It was shown, that the effects of ethanol and activation of the cold-sensitive TRPM8 ion channel are mainly directed at different components of thermoregulatory metabolic response to cold. Menthol, as an agonist of the TRPM8 ion channel, besides the constrictor vascular response stimulates predominantly the emergency first phase of metabolic response which appears only at rapid cooling without any effect on the second phase of metabolic response to cooling. Ethanol inhibits the most powerful second phase of metabolic response to cold which is manifested at decreased deep body temperature and is associated with the development of not only non-shivering but also shivering thermogenesis. Effect of ethanol is accompanied by the acceleration of the deep body temperature fall. Ethanol does not prevent the effect of menthol on thermoregulatory blood vessel and emergency phase of metabolic response, and the activation of the cold-sensitive TRPM8 ion channel by menthol has no obvious influence on the effects of ethanol – inhibition being the most powerful thermogenic component of the metabolic response to cold.
Ethanol while being introduced into the organism mainly through ingestion or skin application affects many functional systems. The basis for the influence of ethanol on the body functioning is its direct effect on the cell metabolic processes. Ethyl alcohol affects the cell membrane by separating fatty acid chains of phospholipids and changing membrane fluidity; it also alters the permeability of volt- and ligand-gated ion channels and directly alters the electrical potentials of neurolemma.
Ambient temperature is one of the major factors affecting the living organism. The start thermal afferent information under the external cooling primarily is given by the peripheral skin thermo-afferents. In recent years there have been numerous studies concerning the cellular and molecular mechanisms of cold sensitivity. It is believed that thermosensitive TRP channels are the basis for temperature sensation1. Perception of cold in the physiologically relevant temperature range is performed with participation of the cold-sensitive ion channel TRPM8, which is activated by cooling in the range of 28-8ºC. Menthol is one of known agonists of the TRPM8 ion channel. The expression of the gene of the TRPM8 ion channel has been proved on the endings of sensory neurons, spinal ganglia and brain structures2, 3, 4. Free endings of sensory neurons are the peripheral thermoreceptors (thermo-afferents). Thus the perception of cold and the afferent signal depend on the activity of cold-sensitive ion channels, which increase its permeability in response to the decrease in temperature1, 5.

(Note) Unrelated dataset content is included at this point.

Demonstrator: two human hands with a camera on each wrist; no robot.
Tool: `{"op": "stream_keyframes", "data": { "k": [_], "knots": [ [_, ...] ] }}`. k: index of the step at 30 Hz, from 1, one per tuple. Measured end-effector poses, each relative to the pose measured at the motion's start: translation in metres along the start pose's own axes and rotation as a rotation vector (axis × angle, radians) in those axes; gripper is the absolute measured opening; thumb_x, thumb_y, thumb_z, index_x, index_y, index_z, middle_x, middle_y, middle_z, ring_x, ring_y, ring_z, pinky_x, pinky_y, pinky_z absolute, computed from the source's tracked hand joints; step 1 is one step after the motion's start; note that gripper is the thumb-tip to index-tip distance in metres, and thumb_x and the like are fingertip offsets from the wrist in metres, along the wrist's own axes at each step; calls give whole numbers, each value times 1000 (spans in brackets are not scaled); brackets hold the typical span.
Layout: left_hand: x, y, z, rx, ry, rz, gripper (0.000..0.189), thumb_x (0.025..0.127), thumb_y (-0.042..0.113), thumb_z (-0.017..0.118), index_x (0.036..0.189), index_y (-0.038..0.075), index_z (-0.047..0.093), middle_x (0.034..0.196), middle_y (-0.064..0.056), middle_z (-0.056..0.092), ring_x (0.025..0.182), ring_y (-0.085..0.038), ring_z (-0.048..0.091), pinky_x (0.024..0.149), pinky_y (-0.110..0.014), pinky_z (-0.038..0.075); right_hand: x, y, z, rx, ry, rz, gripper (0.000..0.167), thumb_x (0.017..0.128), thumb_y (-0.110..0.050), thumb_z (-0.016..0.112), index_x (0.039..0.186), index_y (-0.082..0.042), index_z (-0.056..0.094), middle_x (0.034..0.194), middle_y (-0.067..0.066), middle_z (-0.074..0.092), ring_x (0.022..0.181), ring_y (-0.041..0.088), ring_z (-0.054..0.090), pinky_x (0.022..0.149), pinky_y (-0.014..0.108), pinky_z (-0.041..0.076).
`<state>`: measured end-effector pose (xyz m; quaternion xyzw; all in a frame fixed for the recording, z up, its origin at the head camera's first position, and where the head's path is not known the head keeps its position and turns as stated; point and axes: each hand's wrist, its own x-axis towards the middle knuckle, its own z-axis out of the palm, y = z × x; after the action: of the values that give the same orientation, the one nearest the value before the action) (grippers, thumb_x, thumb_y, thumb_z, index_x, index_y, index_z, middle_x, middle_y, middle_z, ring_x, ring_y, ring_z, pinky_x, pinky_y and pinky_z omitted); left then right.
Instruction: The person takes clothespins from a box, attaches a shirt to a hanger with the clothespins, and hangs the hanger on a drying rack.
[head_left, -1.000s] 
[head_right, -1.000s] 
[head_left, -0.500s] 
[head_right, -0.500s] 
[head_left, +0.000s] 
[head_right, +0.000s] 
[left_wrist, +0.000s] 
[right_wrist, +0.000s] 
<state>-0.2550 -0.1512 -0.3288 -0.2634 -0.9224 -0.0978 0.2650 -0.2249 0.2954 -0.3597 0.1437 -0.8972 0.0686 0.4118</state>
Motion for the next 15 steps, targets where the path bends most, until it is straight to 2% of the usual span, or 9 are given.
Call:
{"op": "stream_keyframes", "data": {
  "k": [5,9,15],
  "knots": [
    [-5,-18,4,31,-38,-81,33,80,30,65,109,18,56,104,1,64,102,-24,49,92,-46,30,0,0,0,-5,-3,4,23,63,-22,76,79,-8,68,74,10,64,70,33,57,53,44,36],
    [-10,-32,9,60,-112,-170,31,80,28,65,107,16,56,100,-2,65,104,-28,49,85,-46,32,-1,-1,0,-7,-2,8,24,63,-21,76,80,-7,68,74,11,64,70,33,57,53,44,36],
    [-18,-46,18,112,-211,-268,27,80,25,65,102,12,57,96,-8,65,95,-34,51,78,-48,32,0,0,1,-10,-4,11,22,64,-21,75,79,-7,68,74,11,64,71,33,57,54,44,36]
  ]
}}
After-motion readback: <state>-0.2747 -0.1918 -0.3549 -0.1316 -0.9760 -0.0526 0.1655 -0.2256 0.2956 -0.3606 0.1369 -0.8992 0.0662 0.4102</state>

Afferent signal determines the character and sequence of various physiological responses initiation to some effect. Temperature thresholds for cold-defense responses, aimed at maintaining temperature homeostasis, characterize thermal afferent signal at external cold exposure. The study of the thermal afferent signal role that is formed under the effect of pharmacological modulation of the skin thermoreceptor activity is of particular interest. We have previously shown that pharmacological activation of cold-sensitive TRPM8 ion channels leads to the shift in temperature thresholds of responses to cooling6. What are the effects of ethanol on the temperature thresholds as well as the structure of thermoregulatory response of the whole organism to cold exposure is not currently known. Ethanol, being able quickly to penetrate the lipid-rich membrane, and causing the conformation of the protein molecules, can alter the function of ion channels. Currently, there are data that ethanol interacts with the molecules such as TRP ion channels7, 8, 9. So, it was shown in vitro on HEK293T cells that ethanol inhibits cold-sensitive TRPM8, but activates the warm-sensitive TRPV1 ion channel7. The possible interaction of ethanol and the TRPM8 ion channel in the whole living organism is not known.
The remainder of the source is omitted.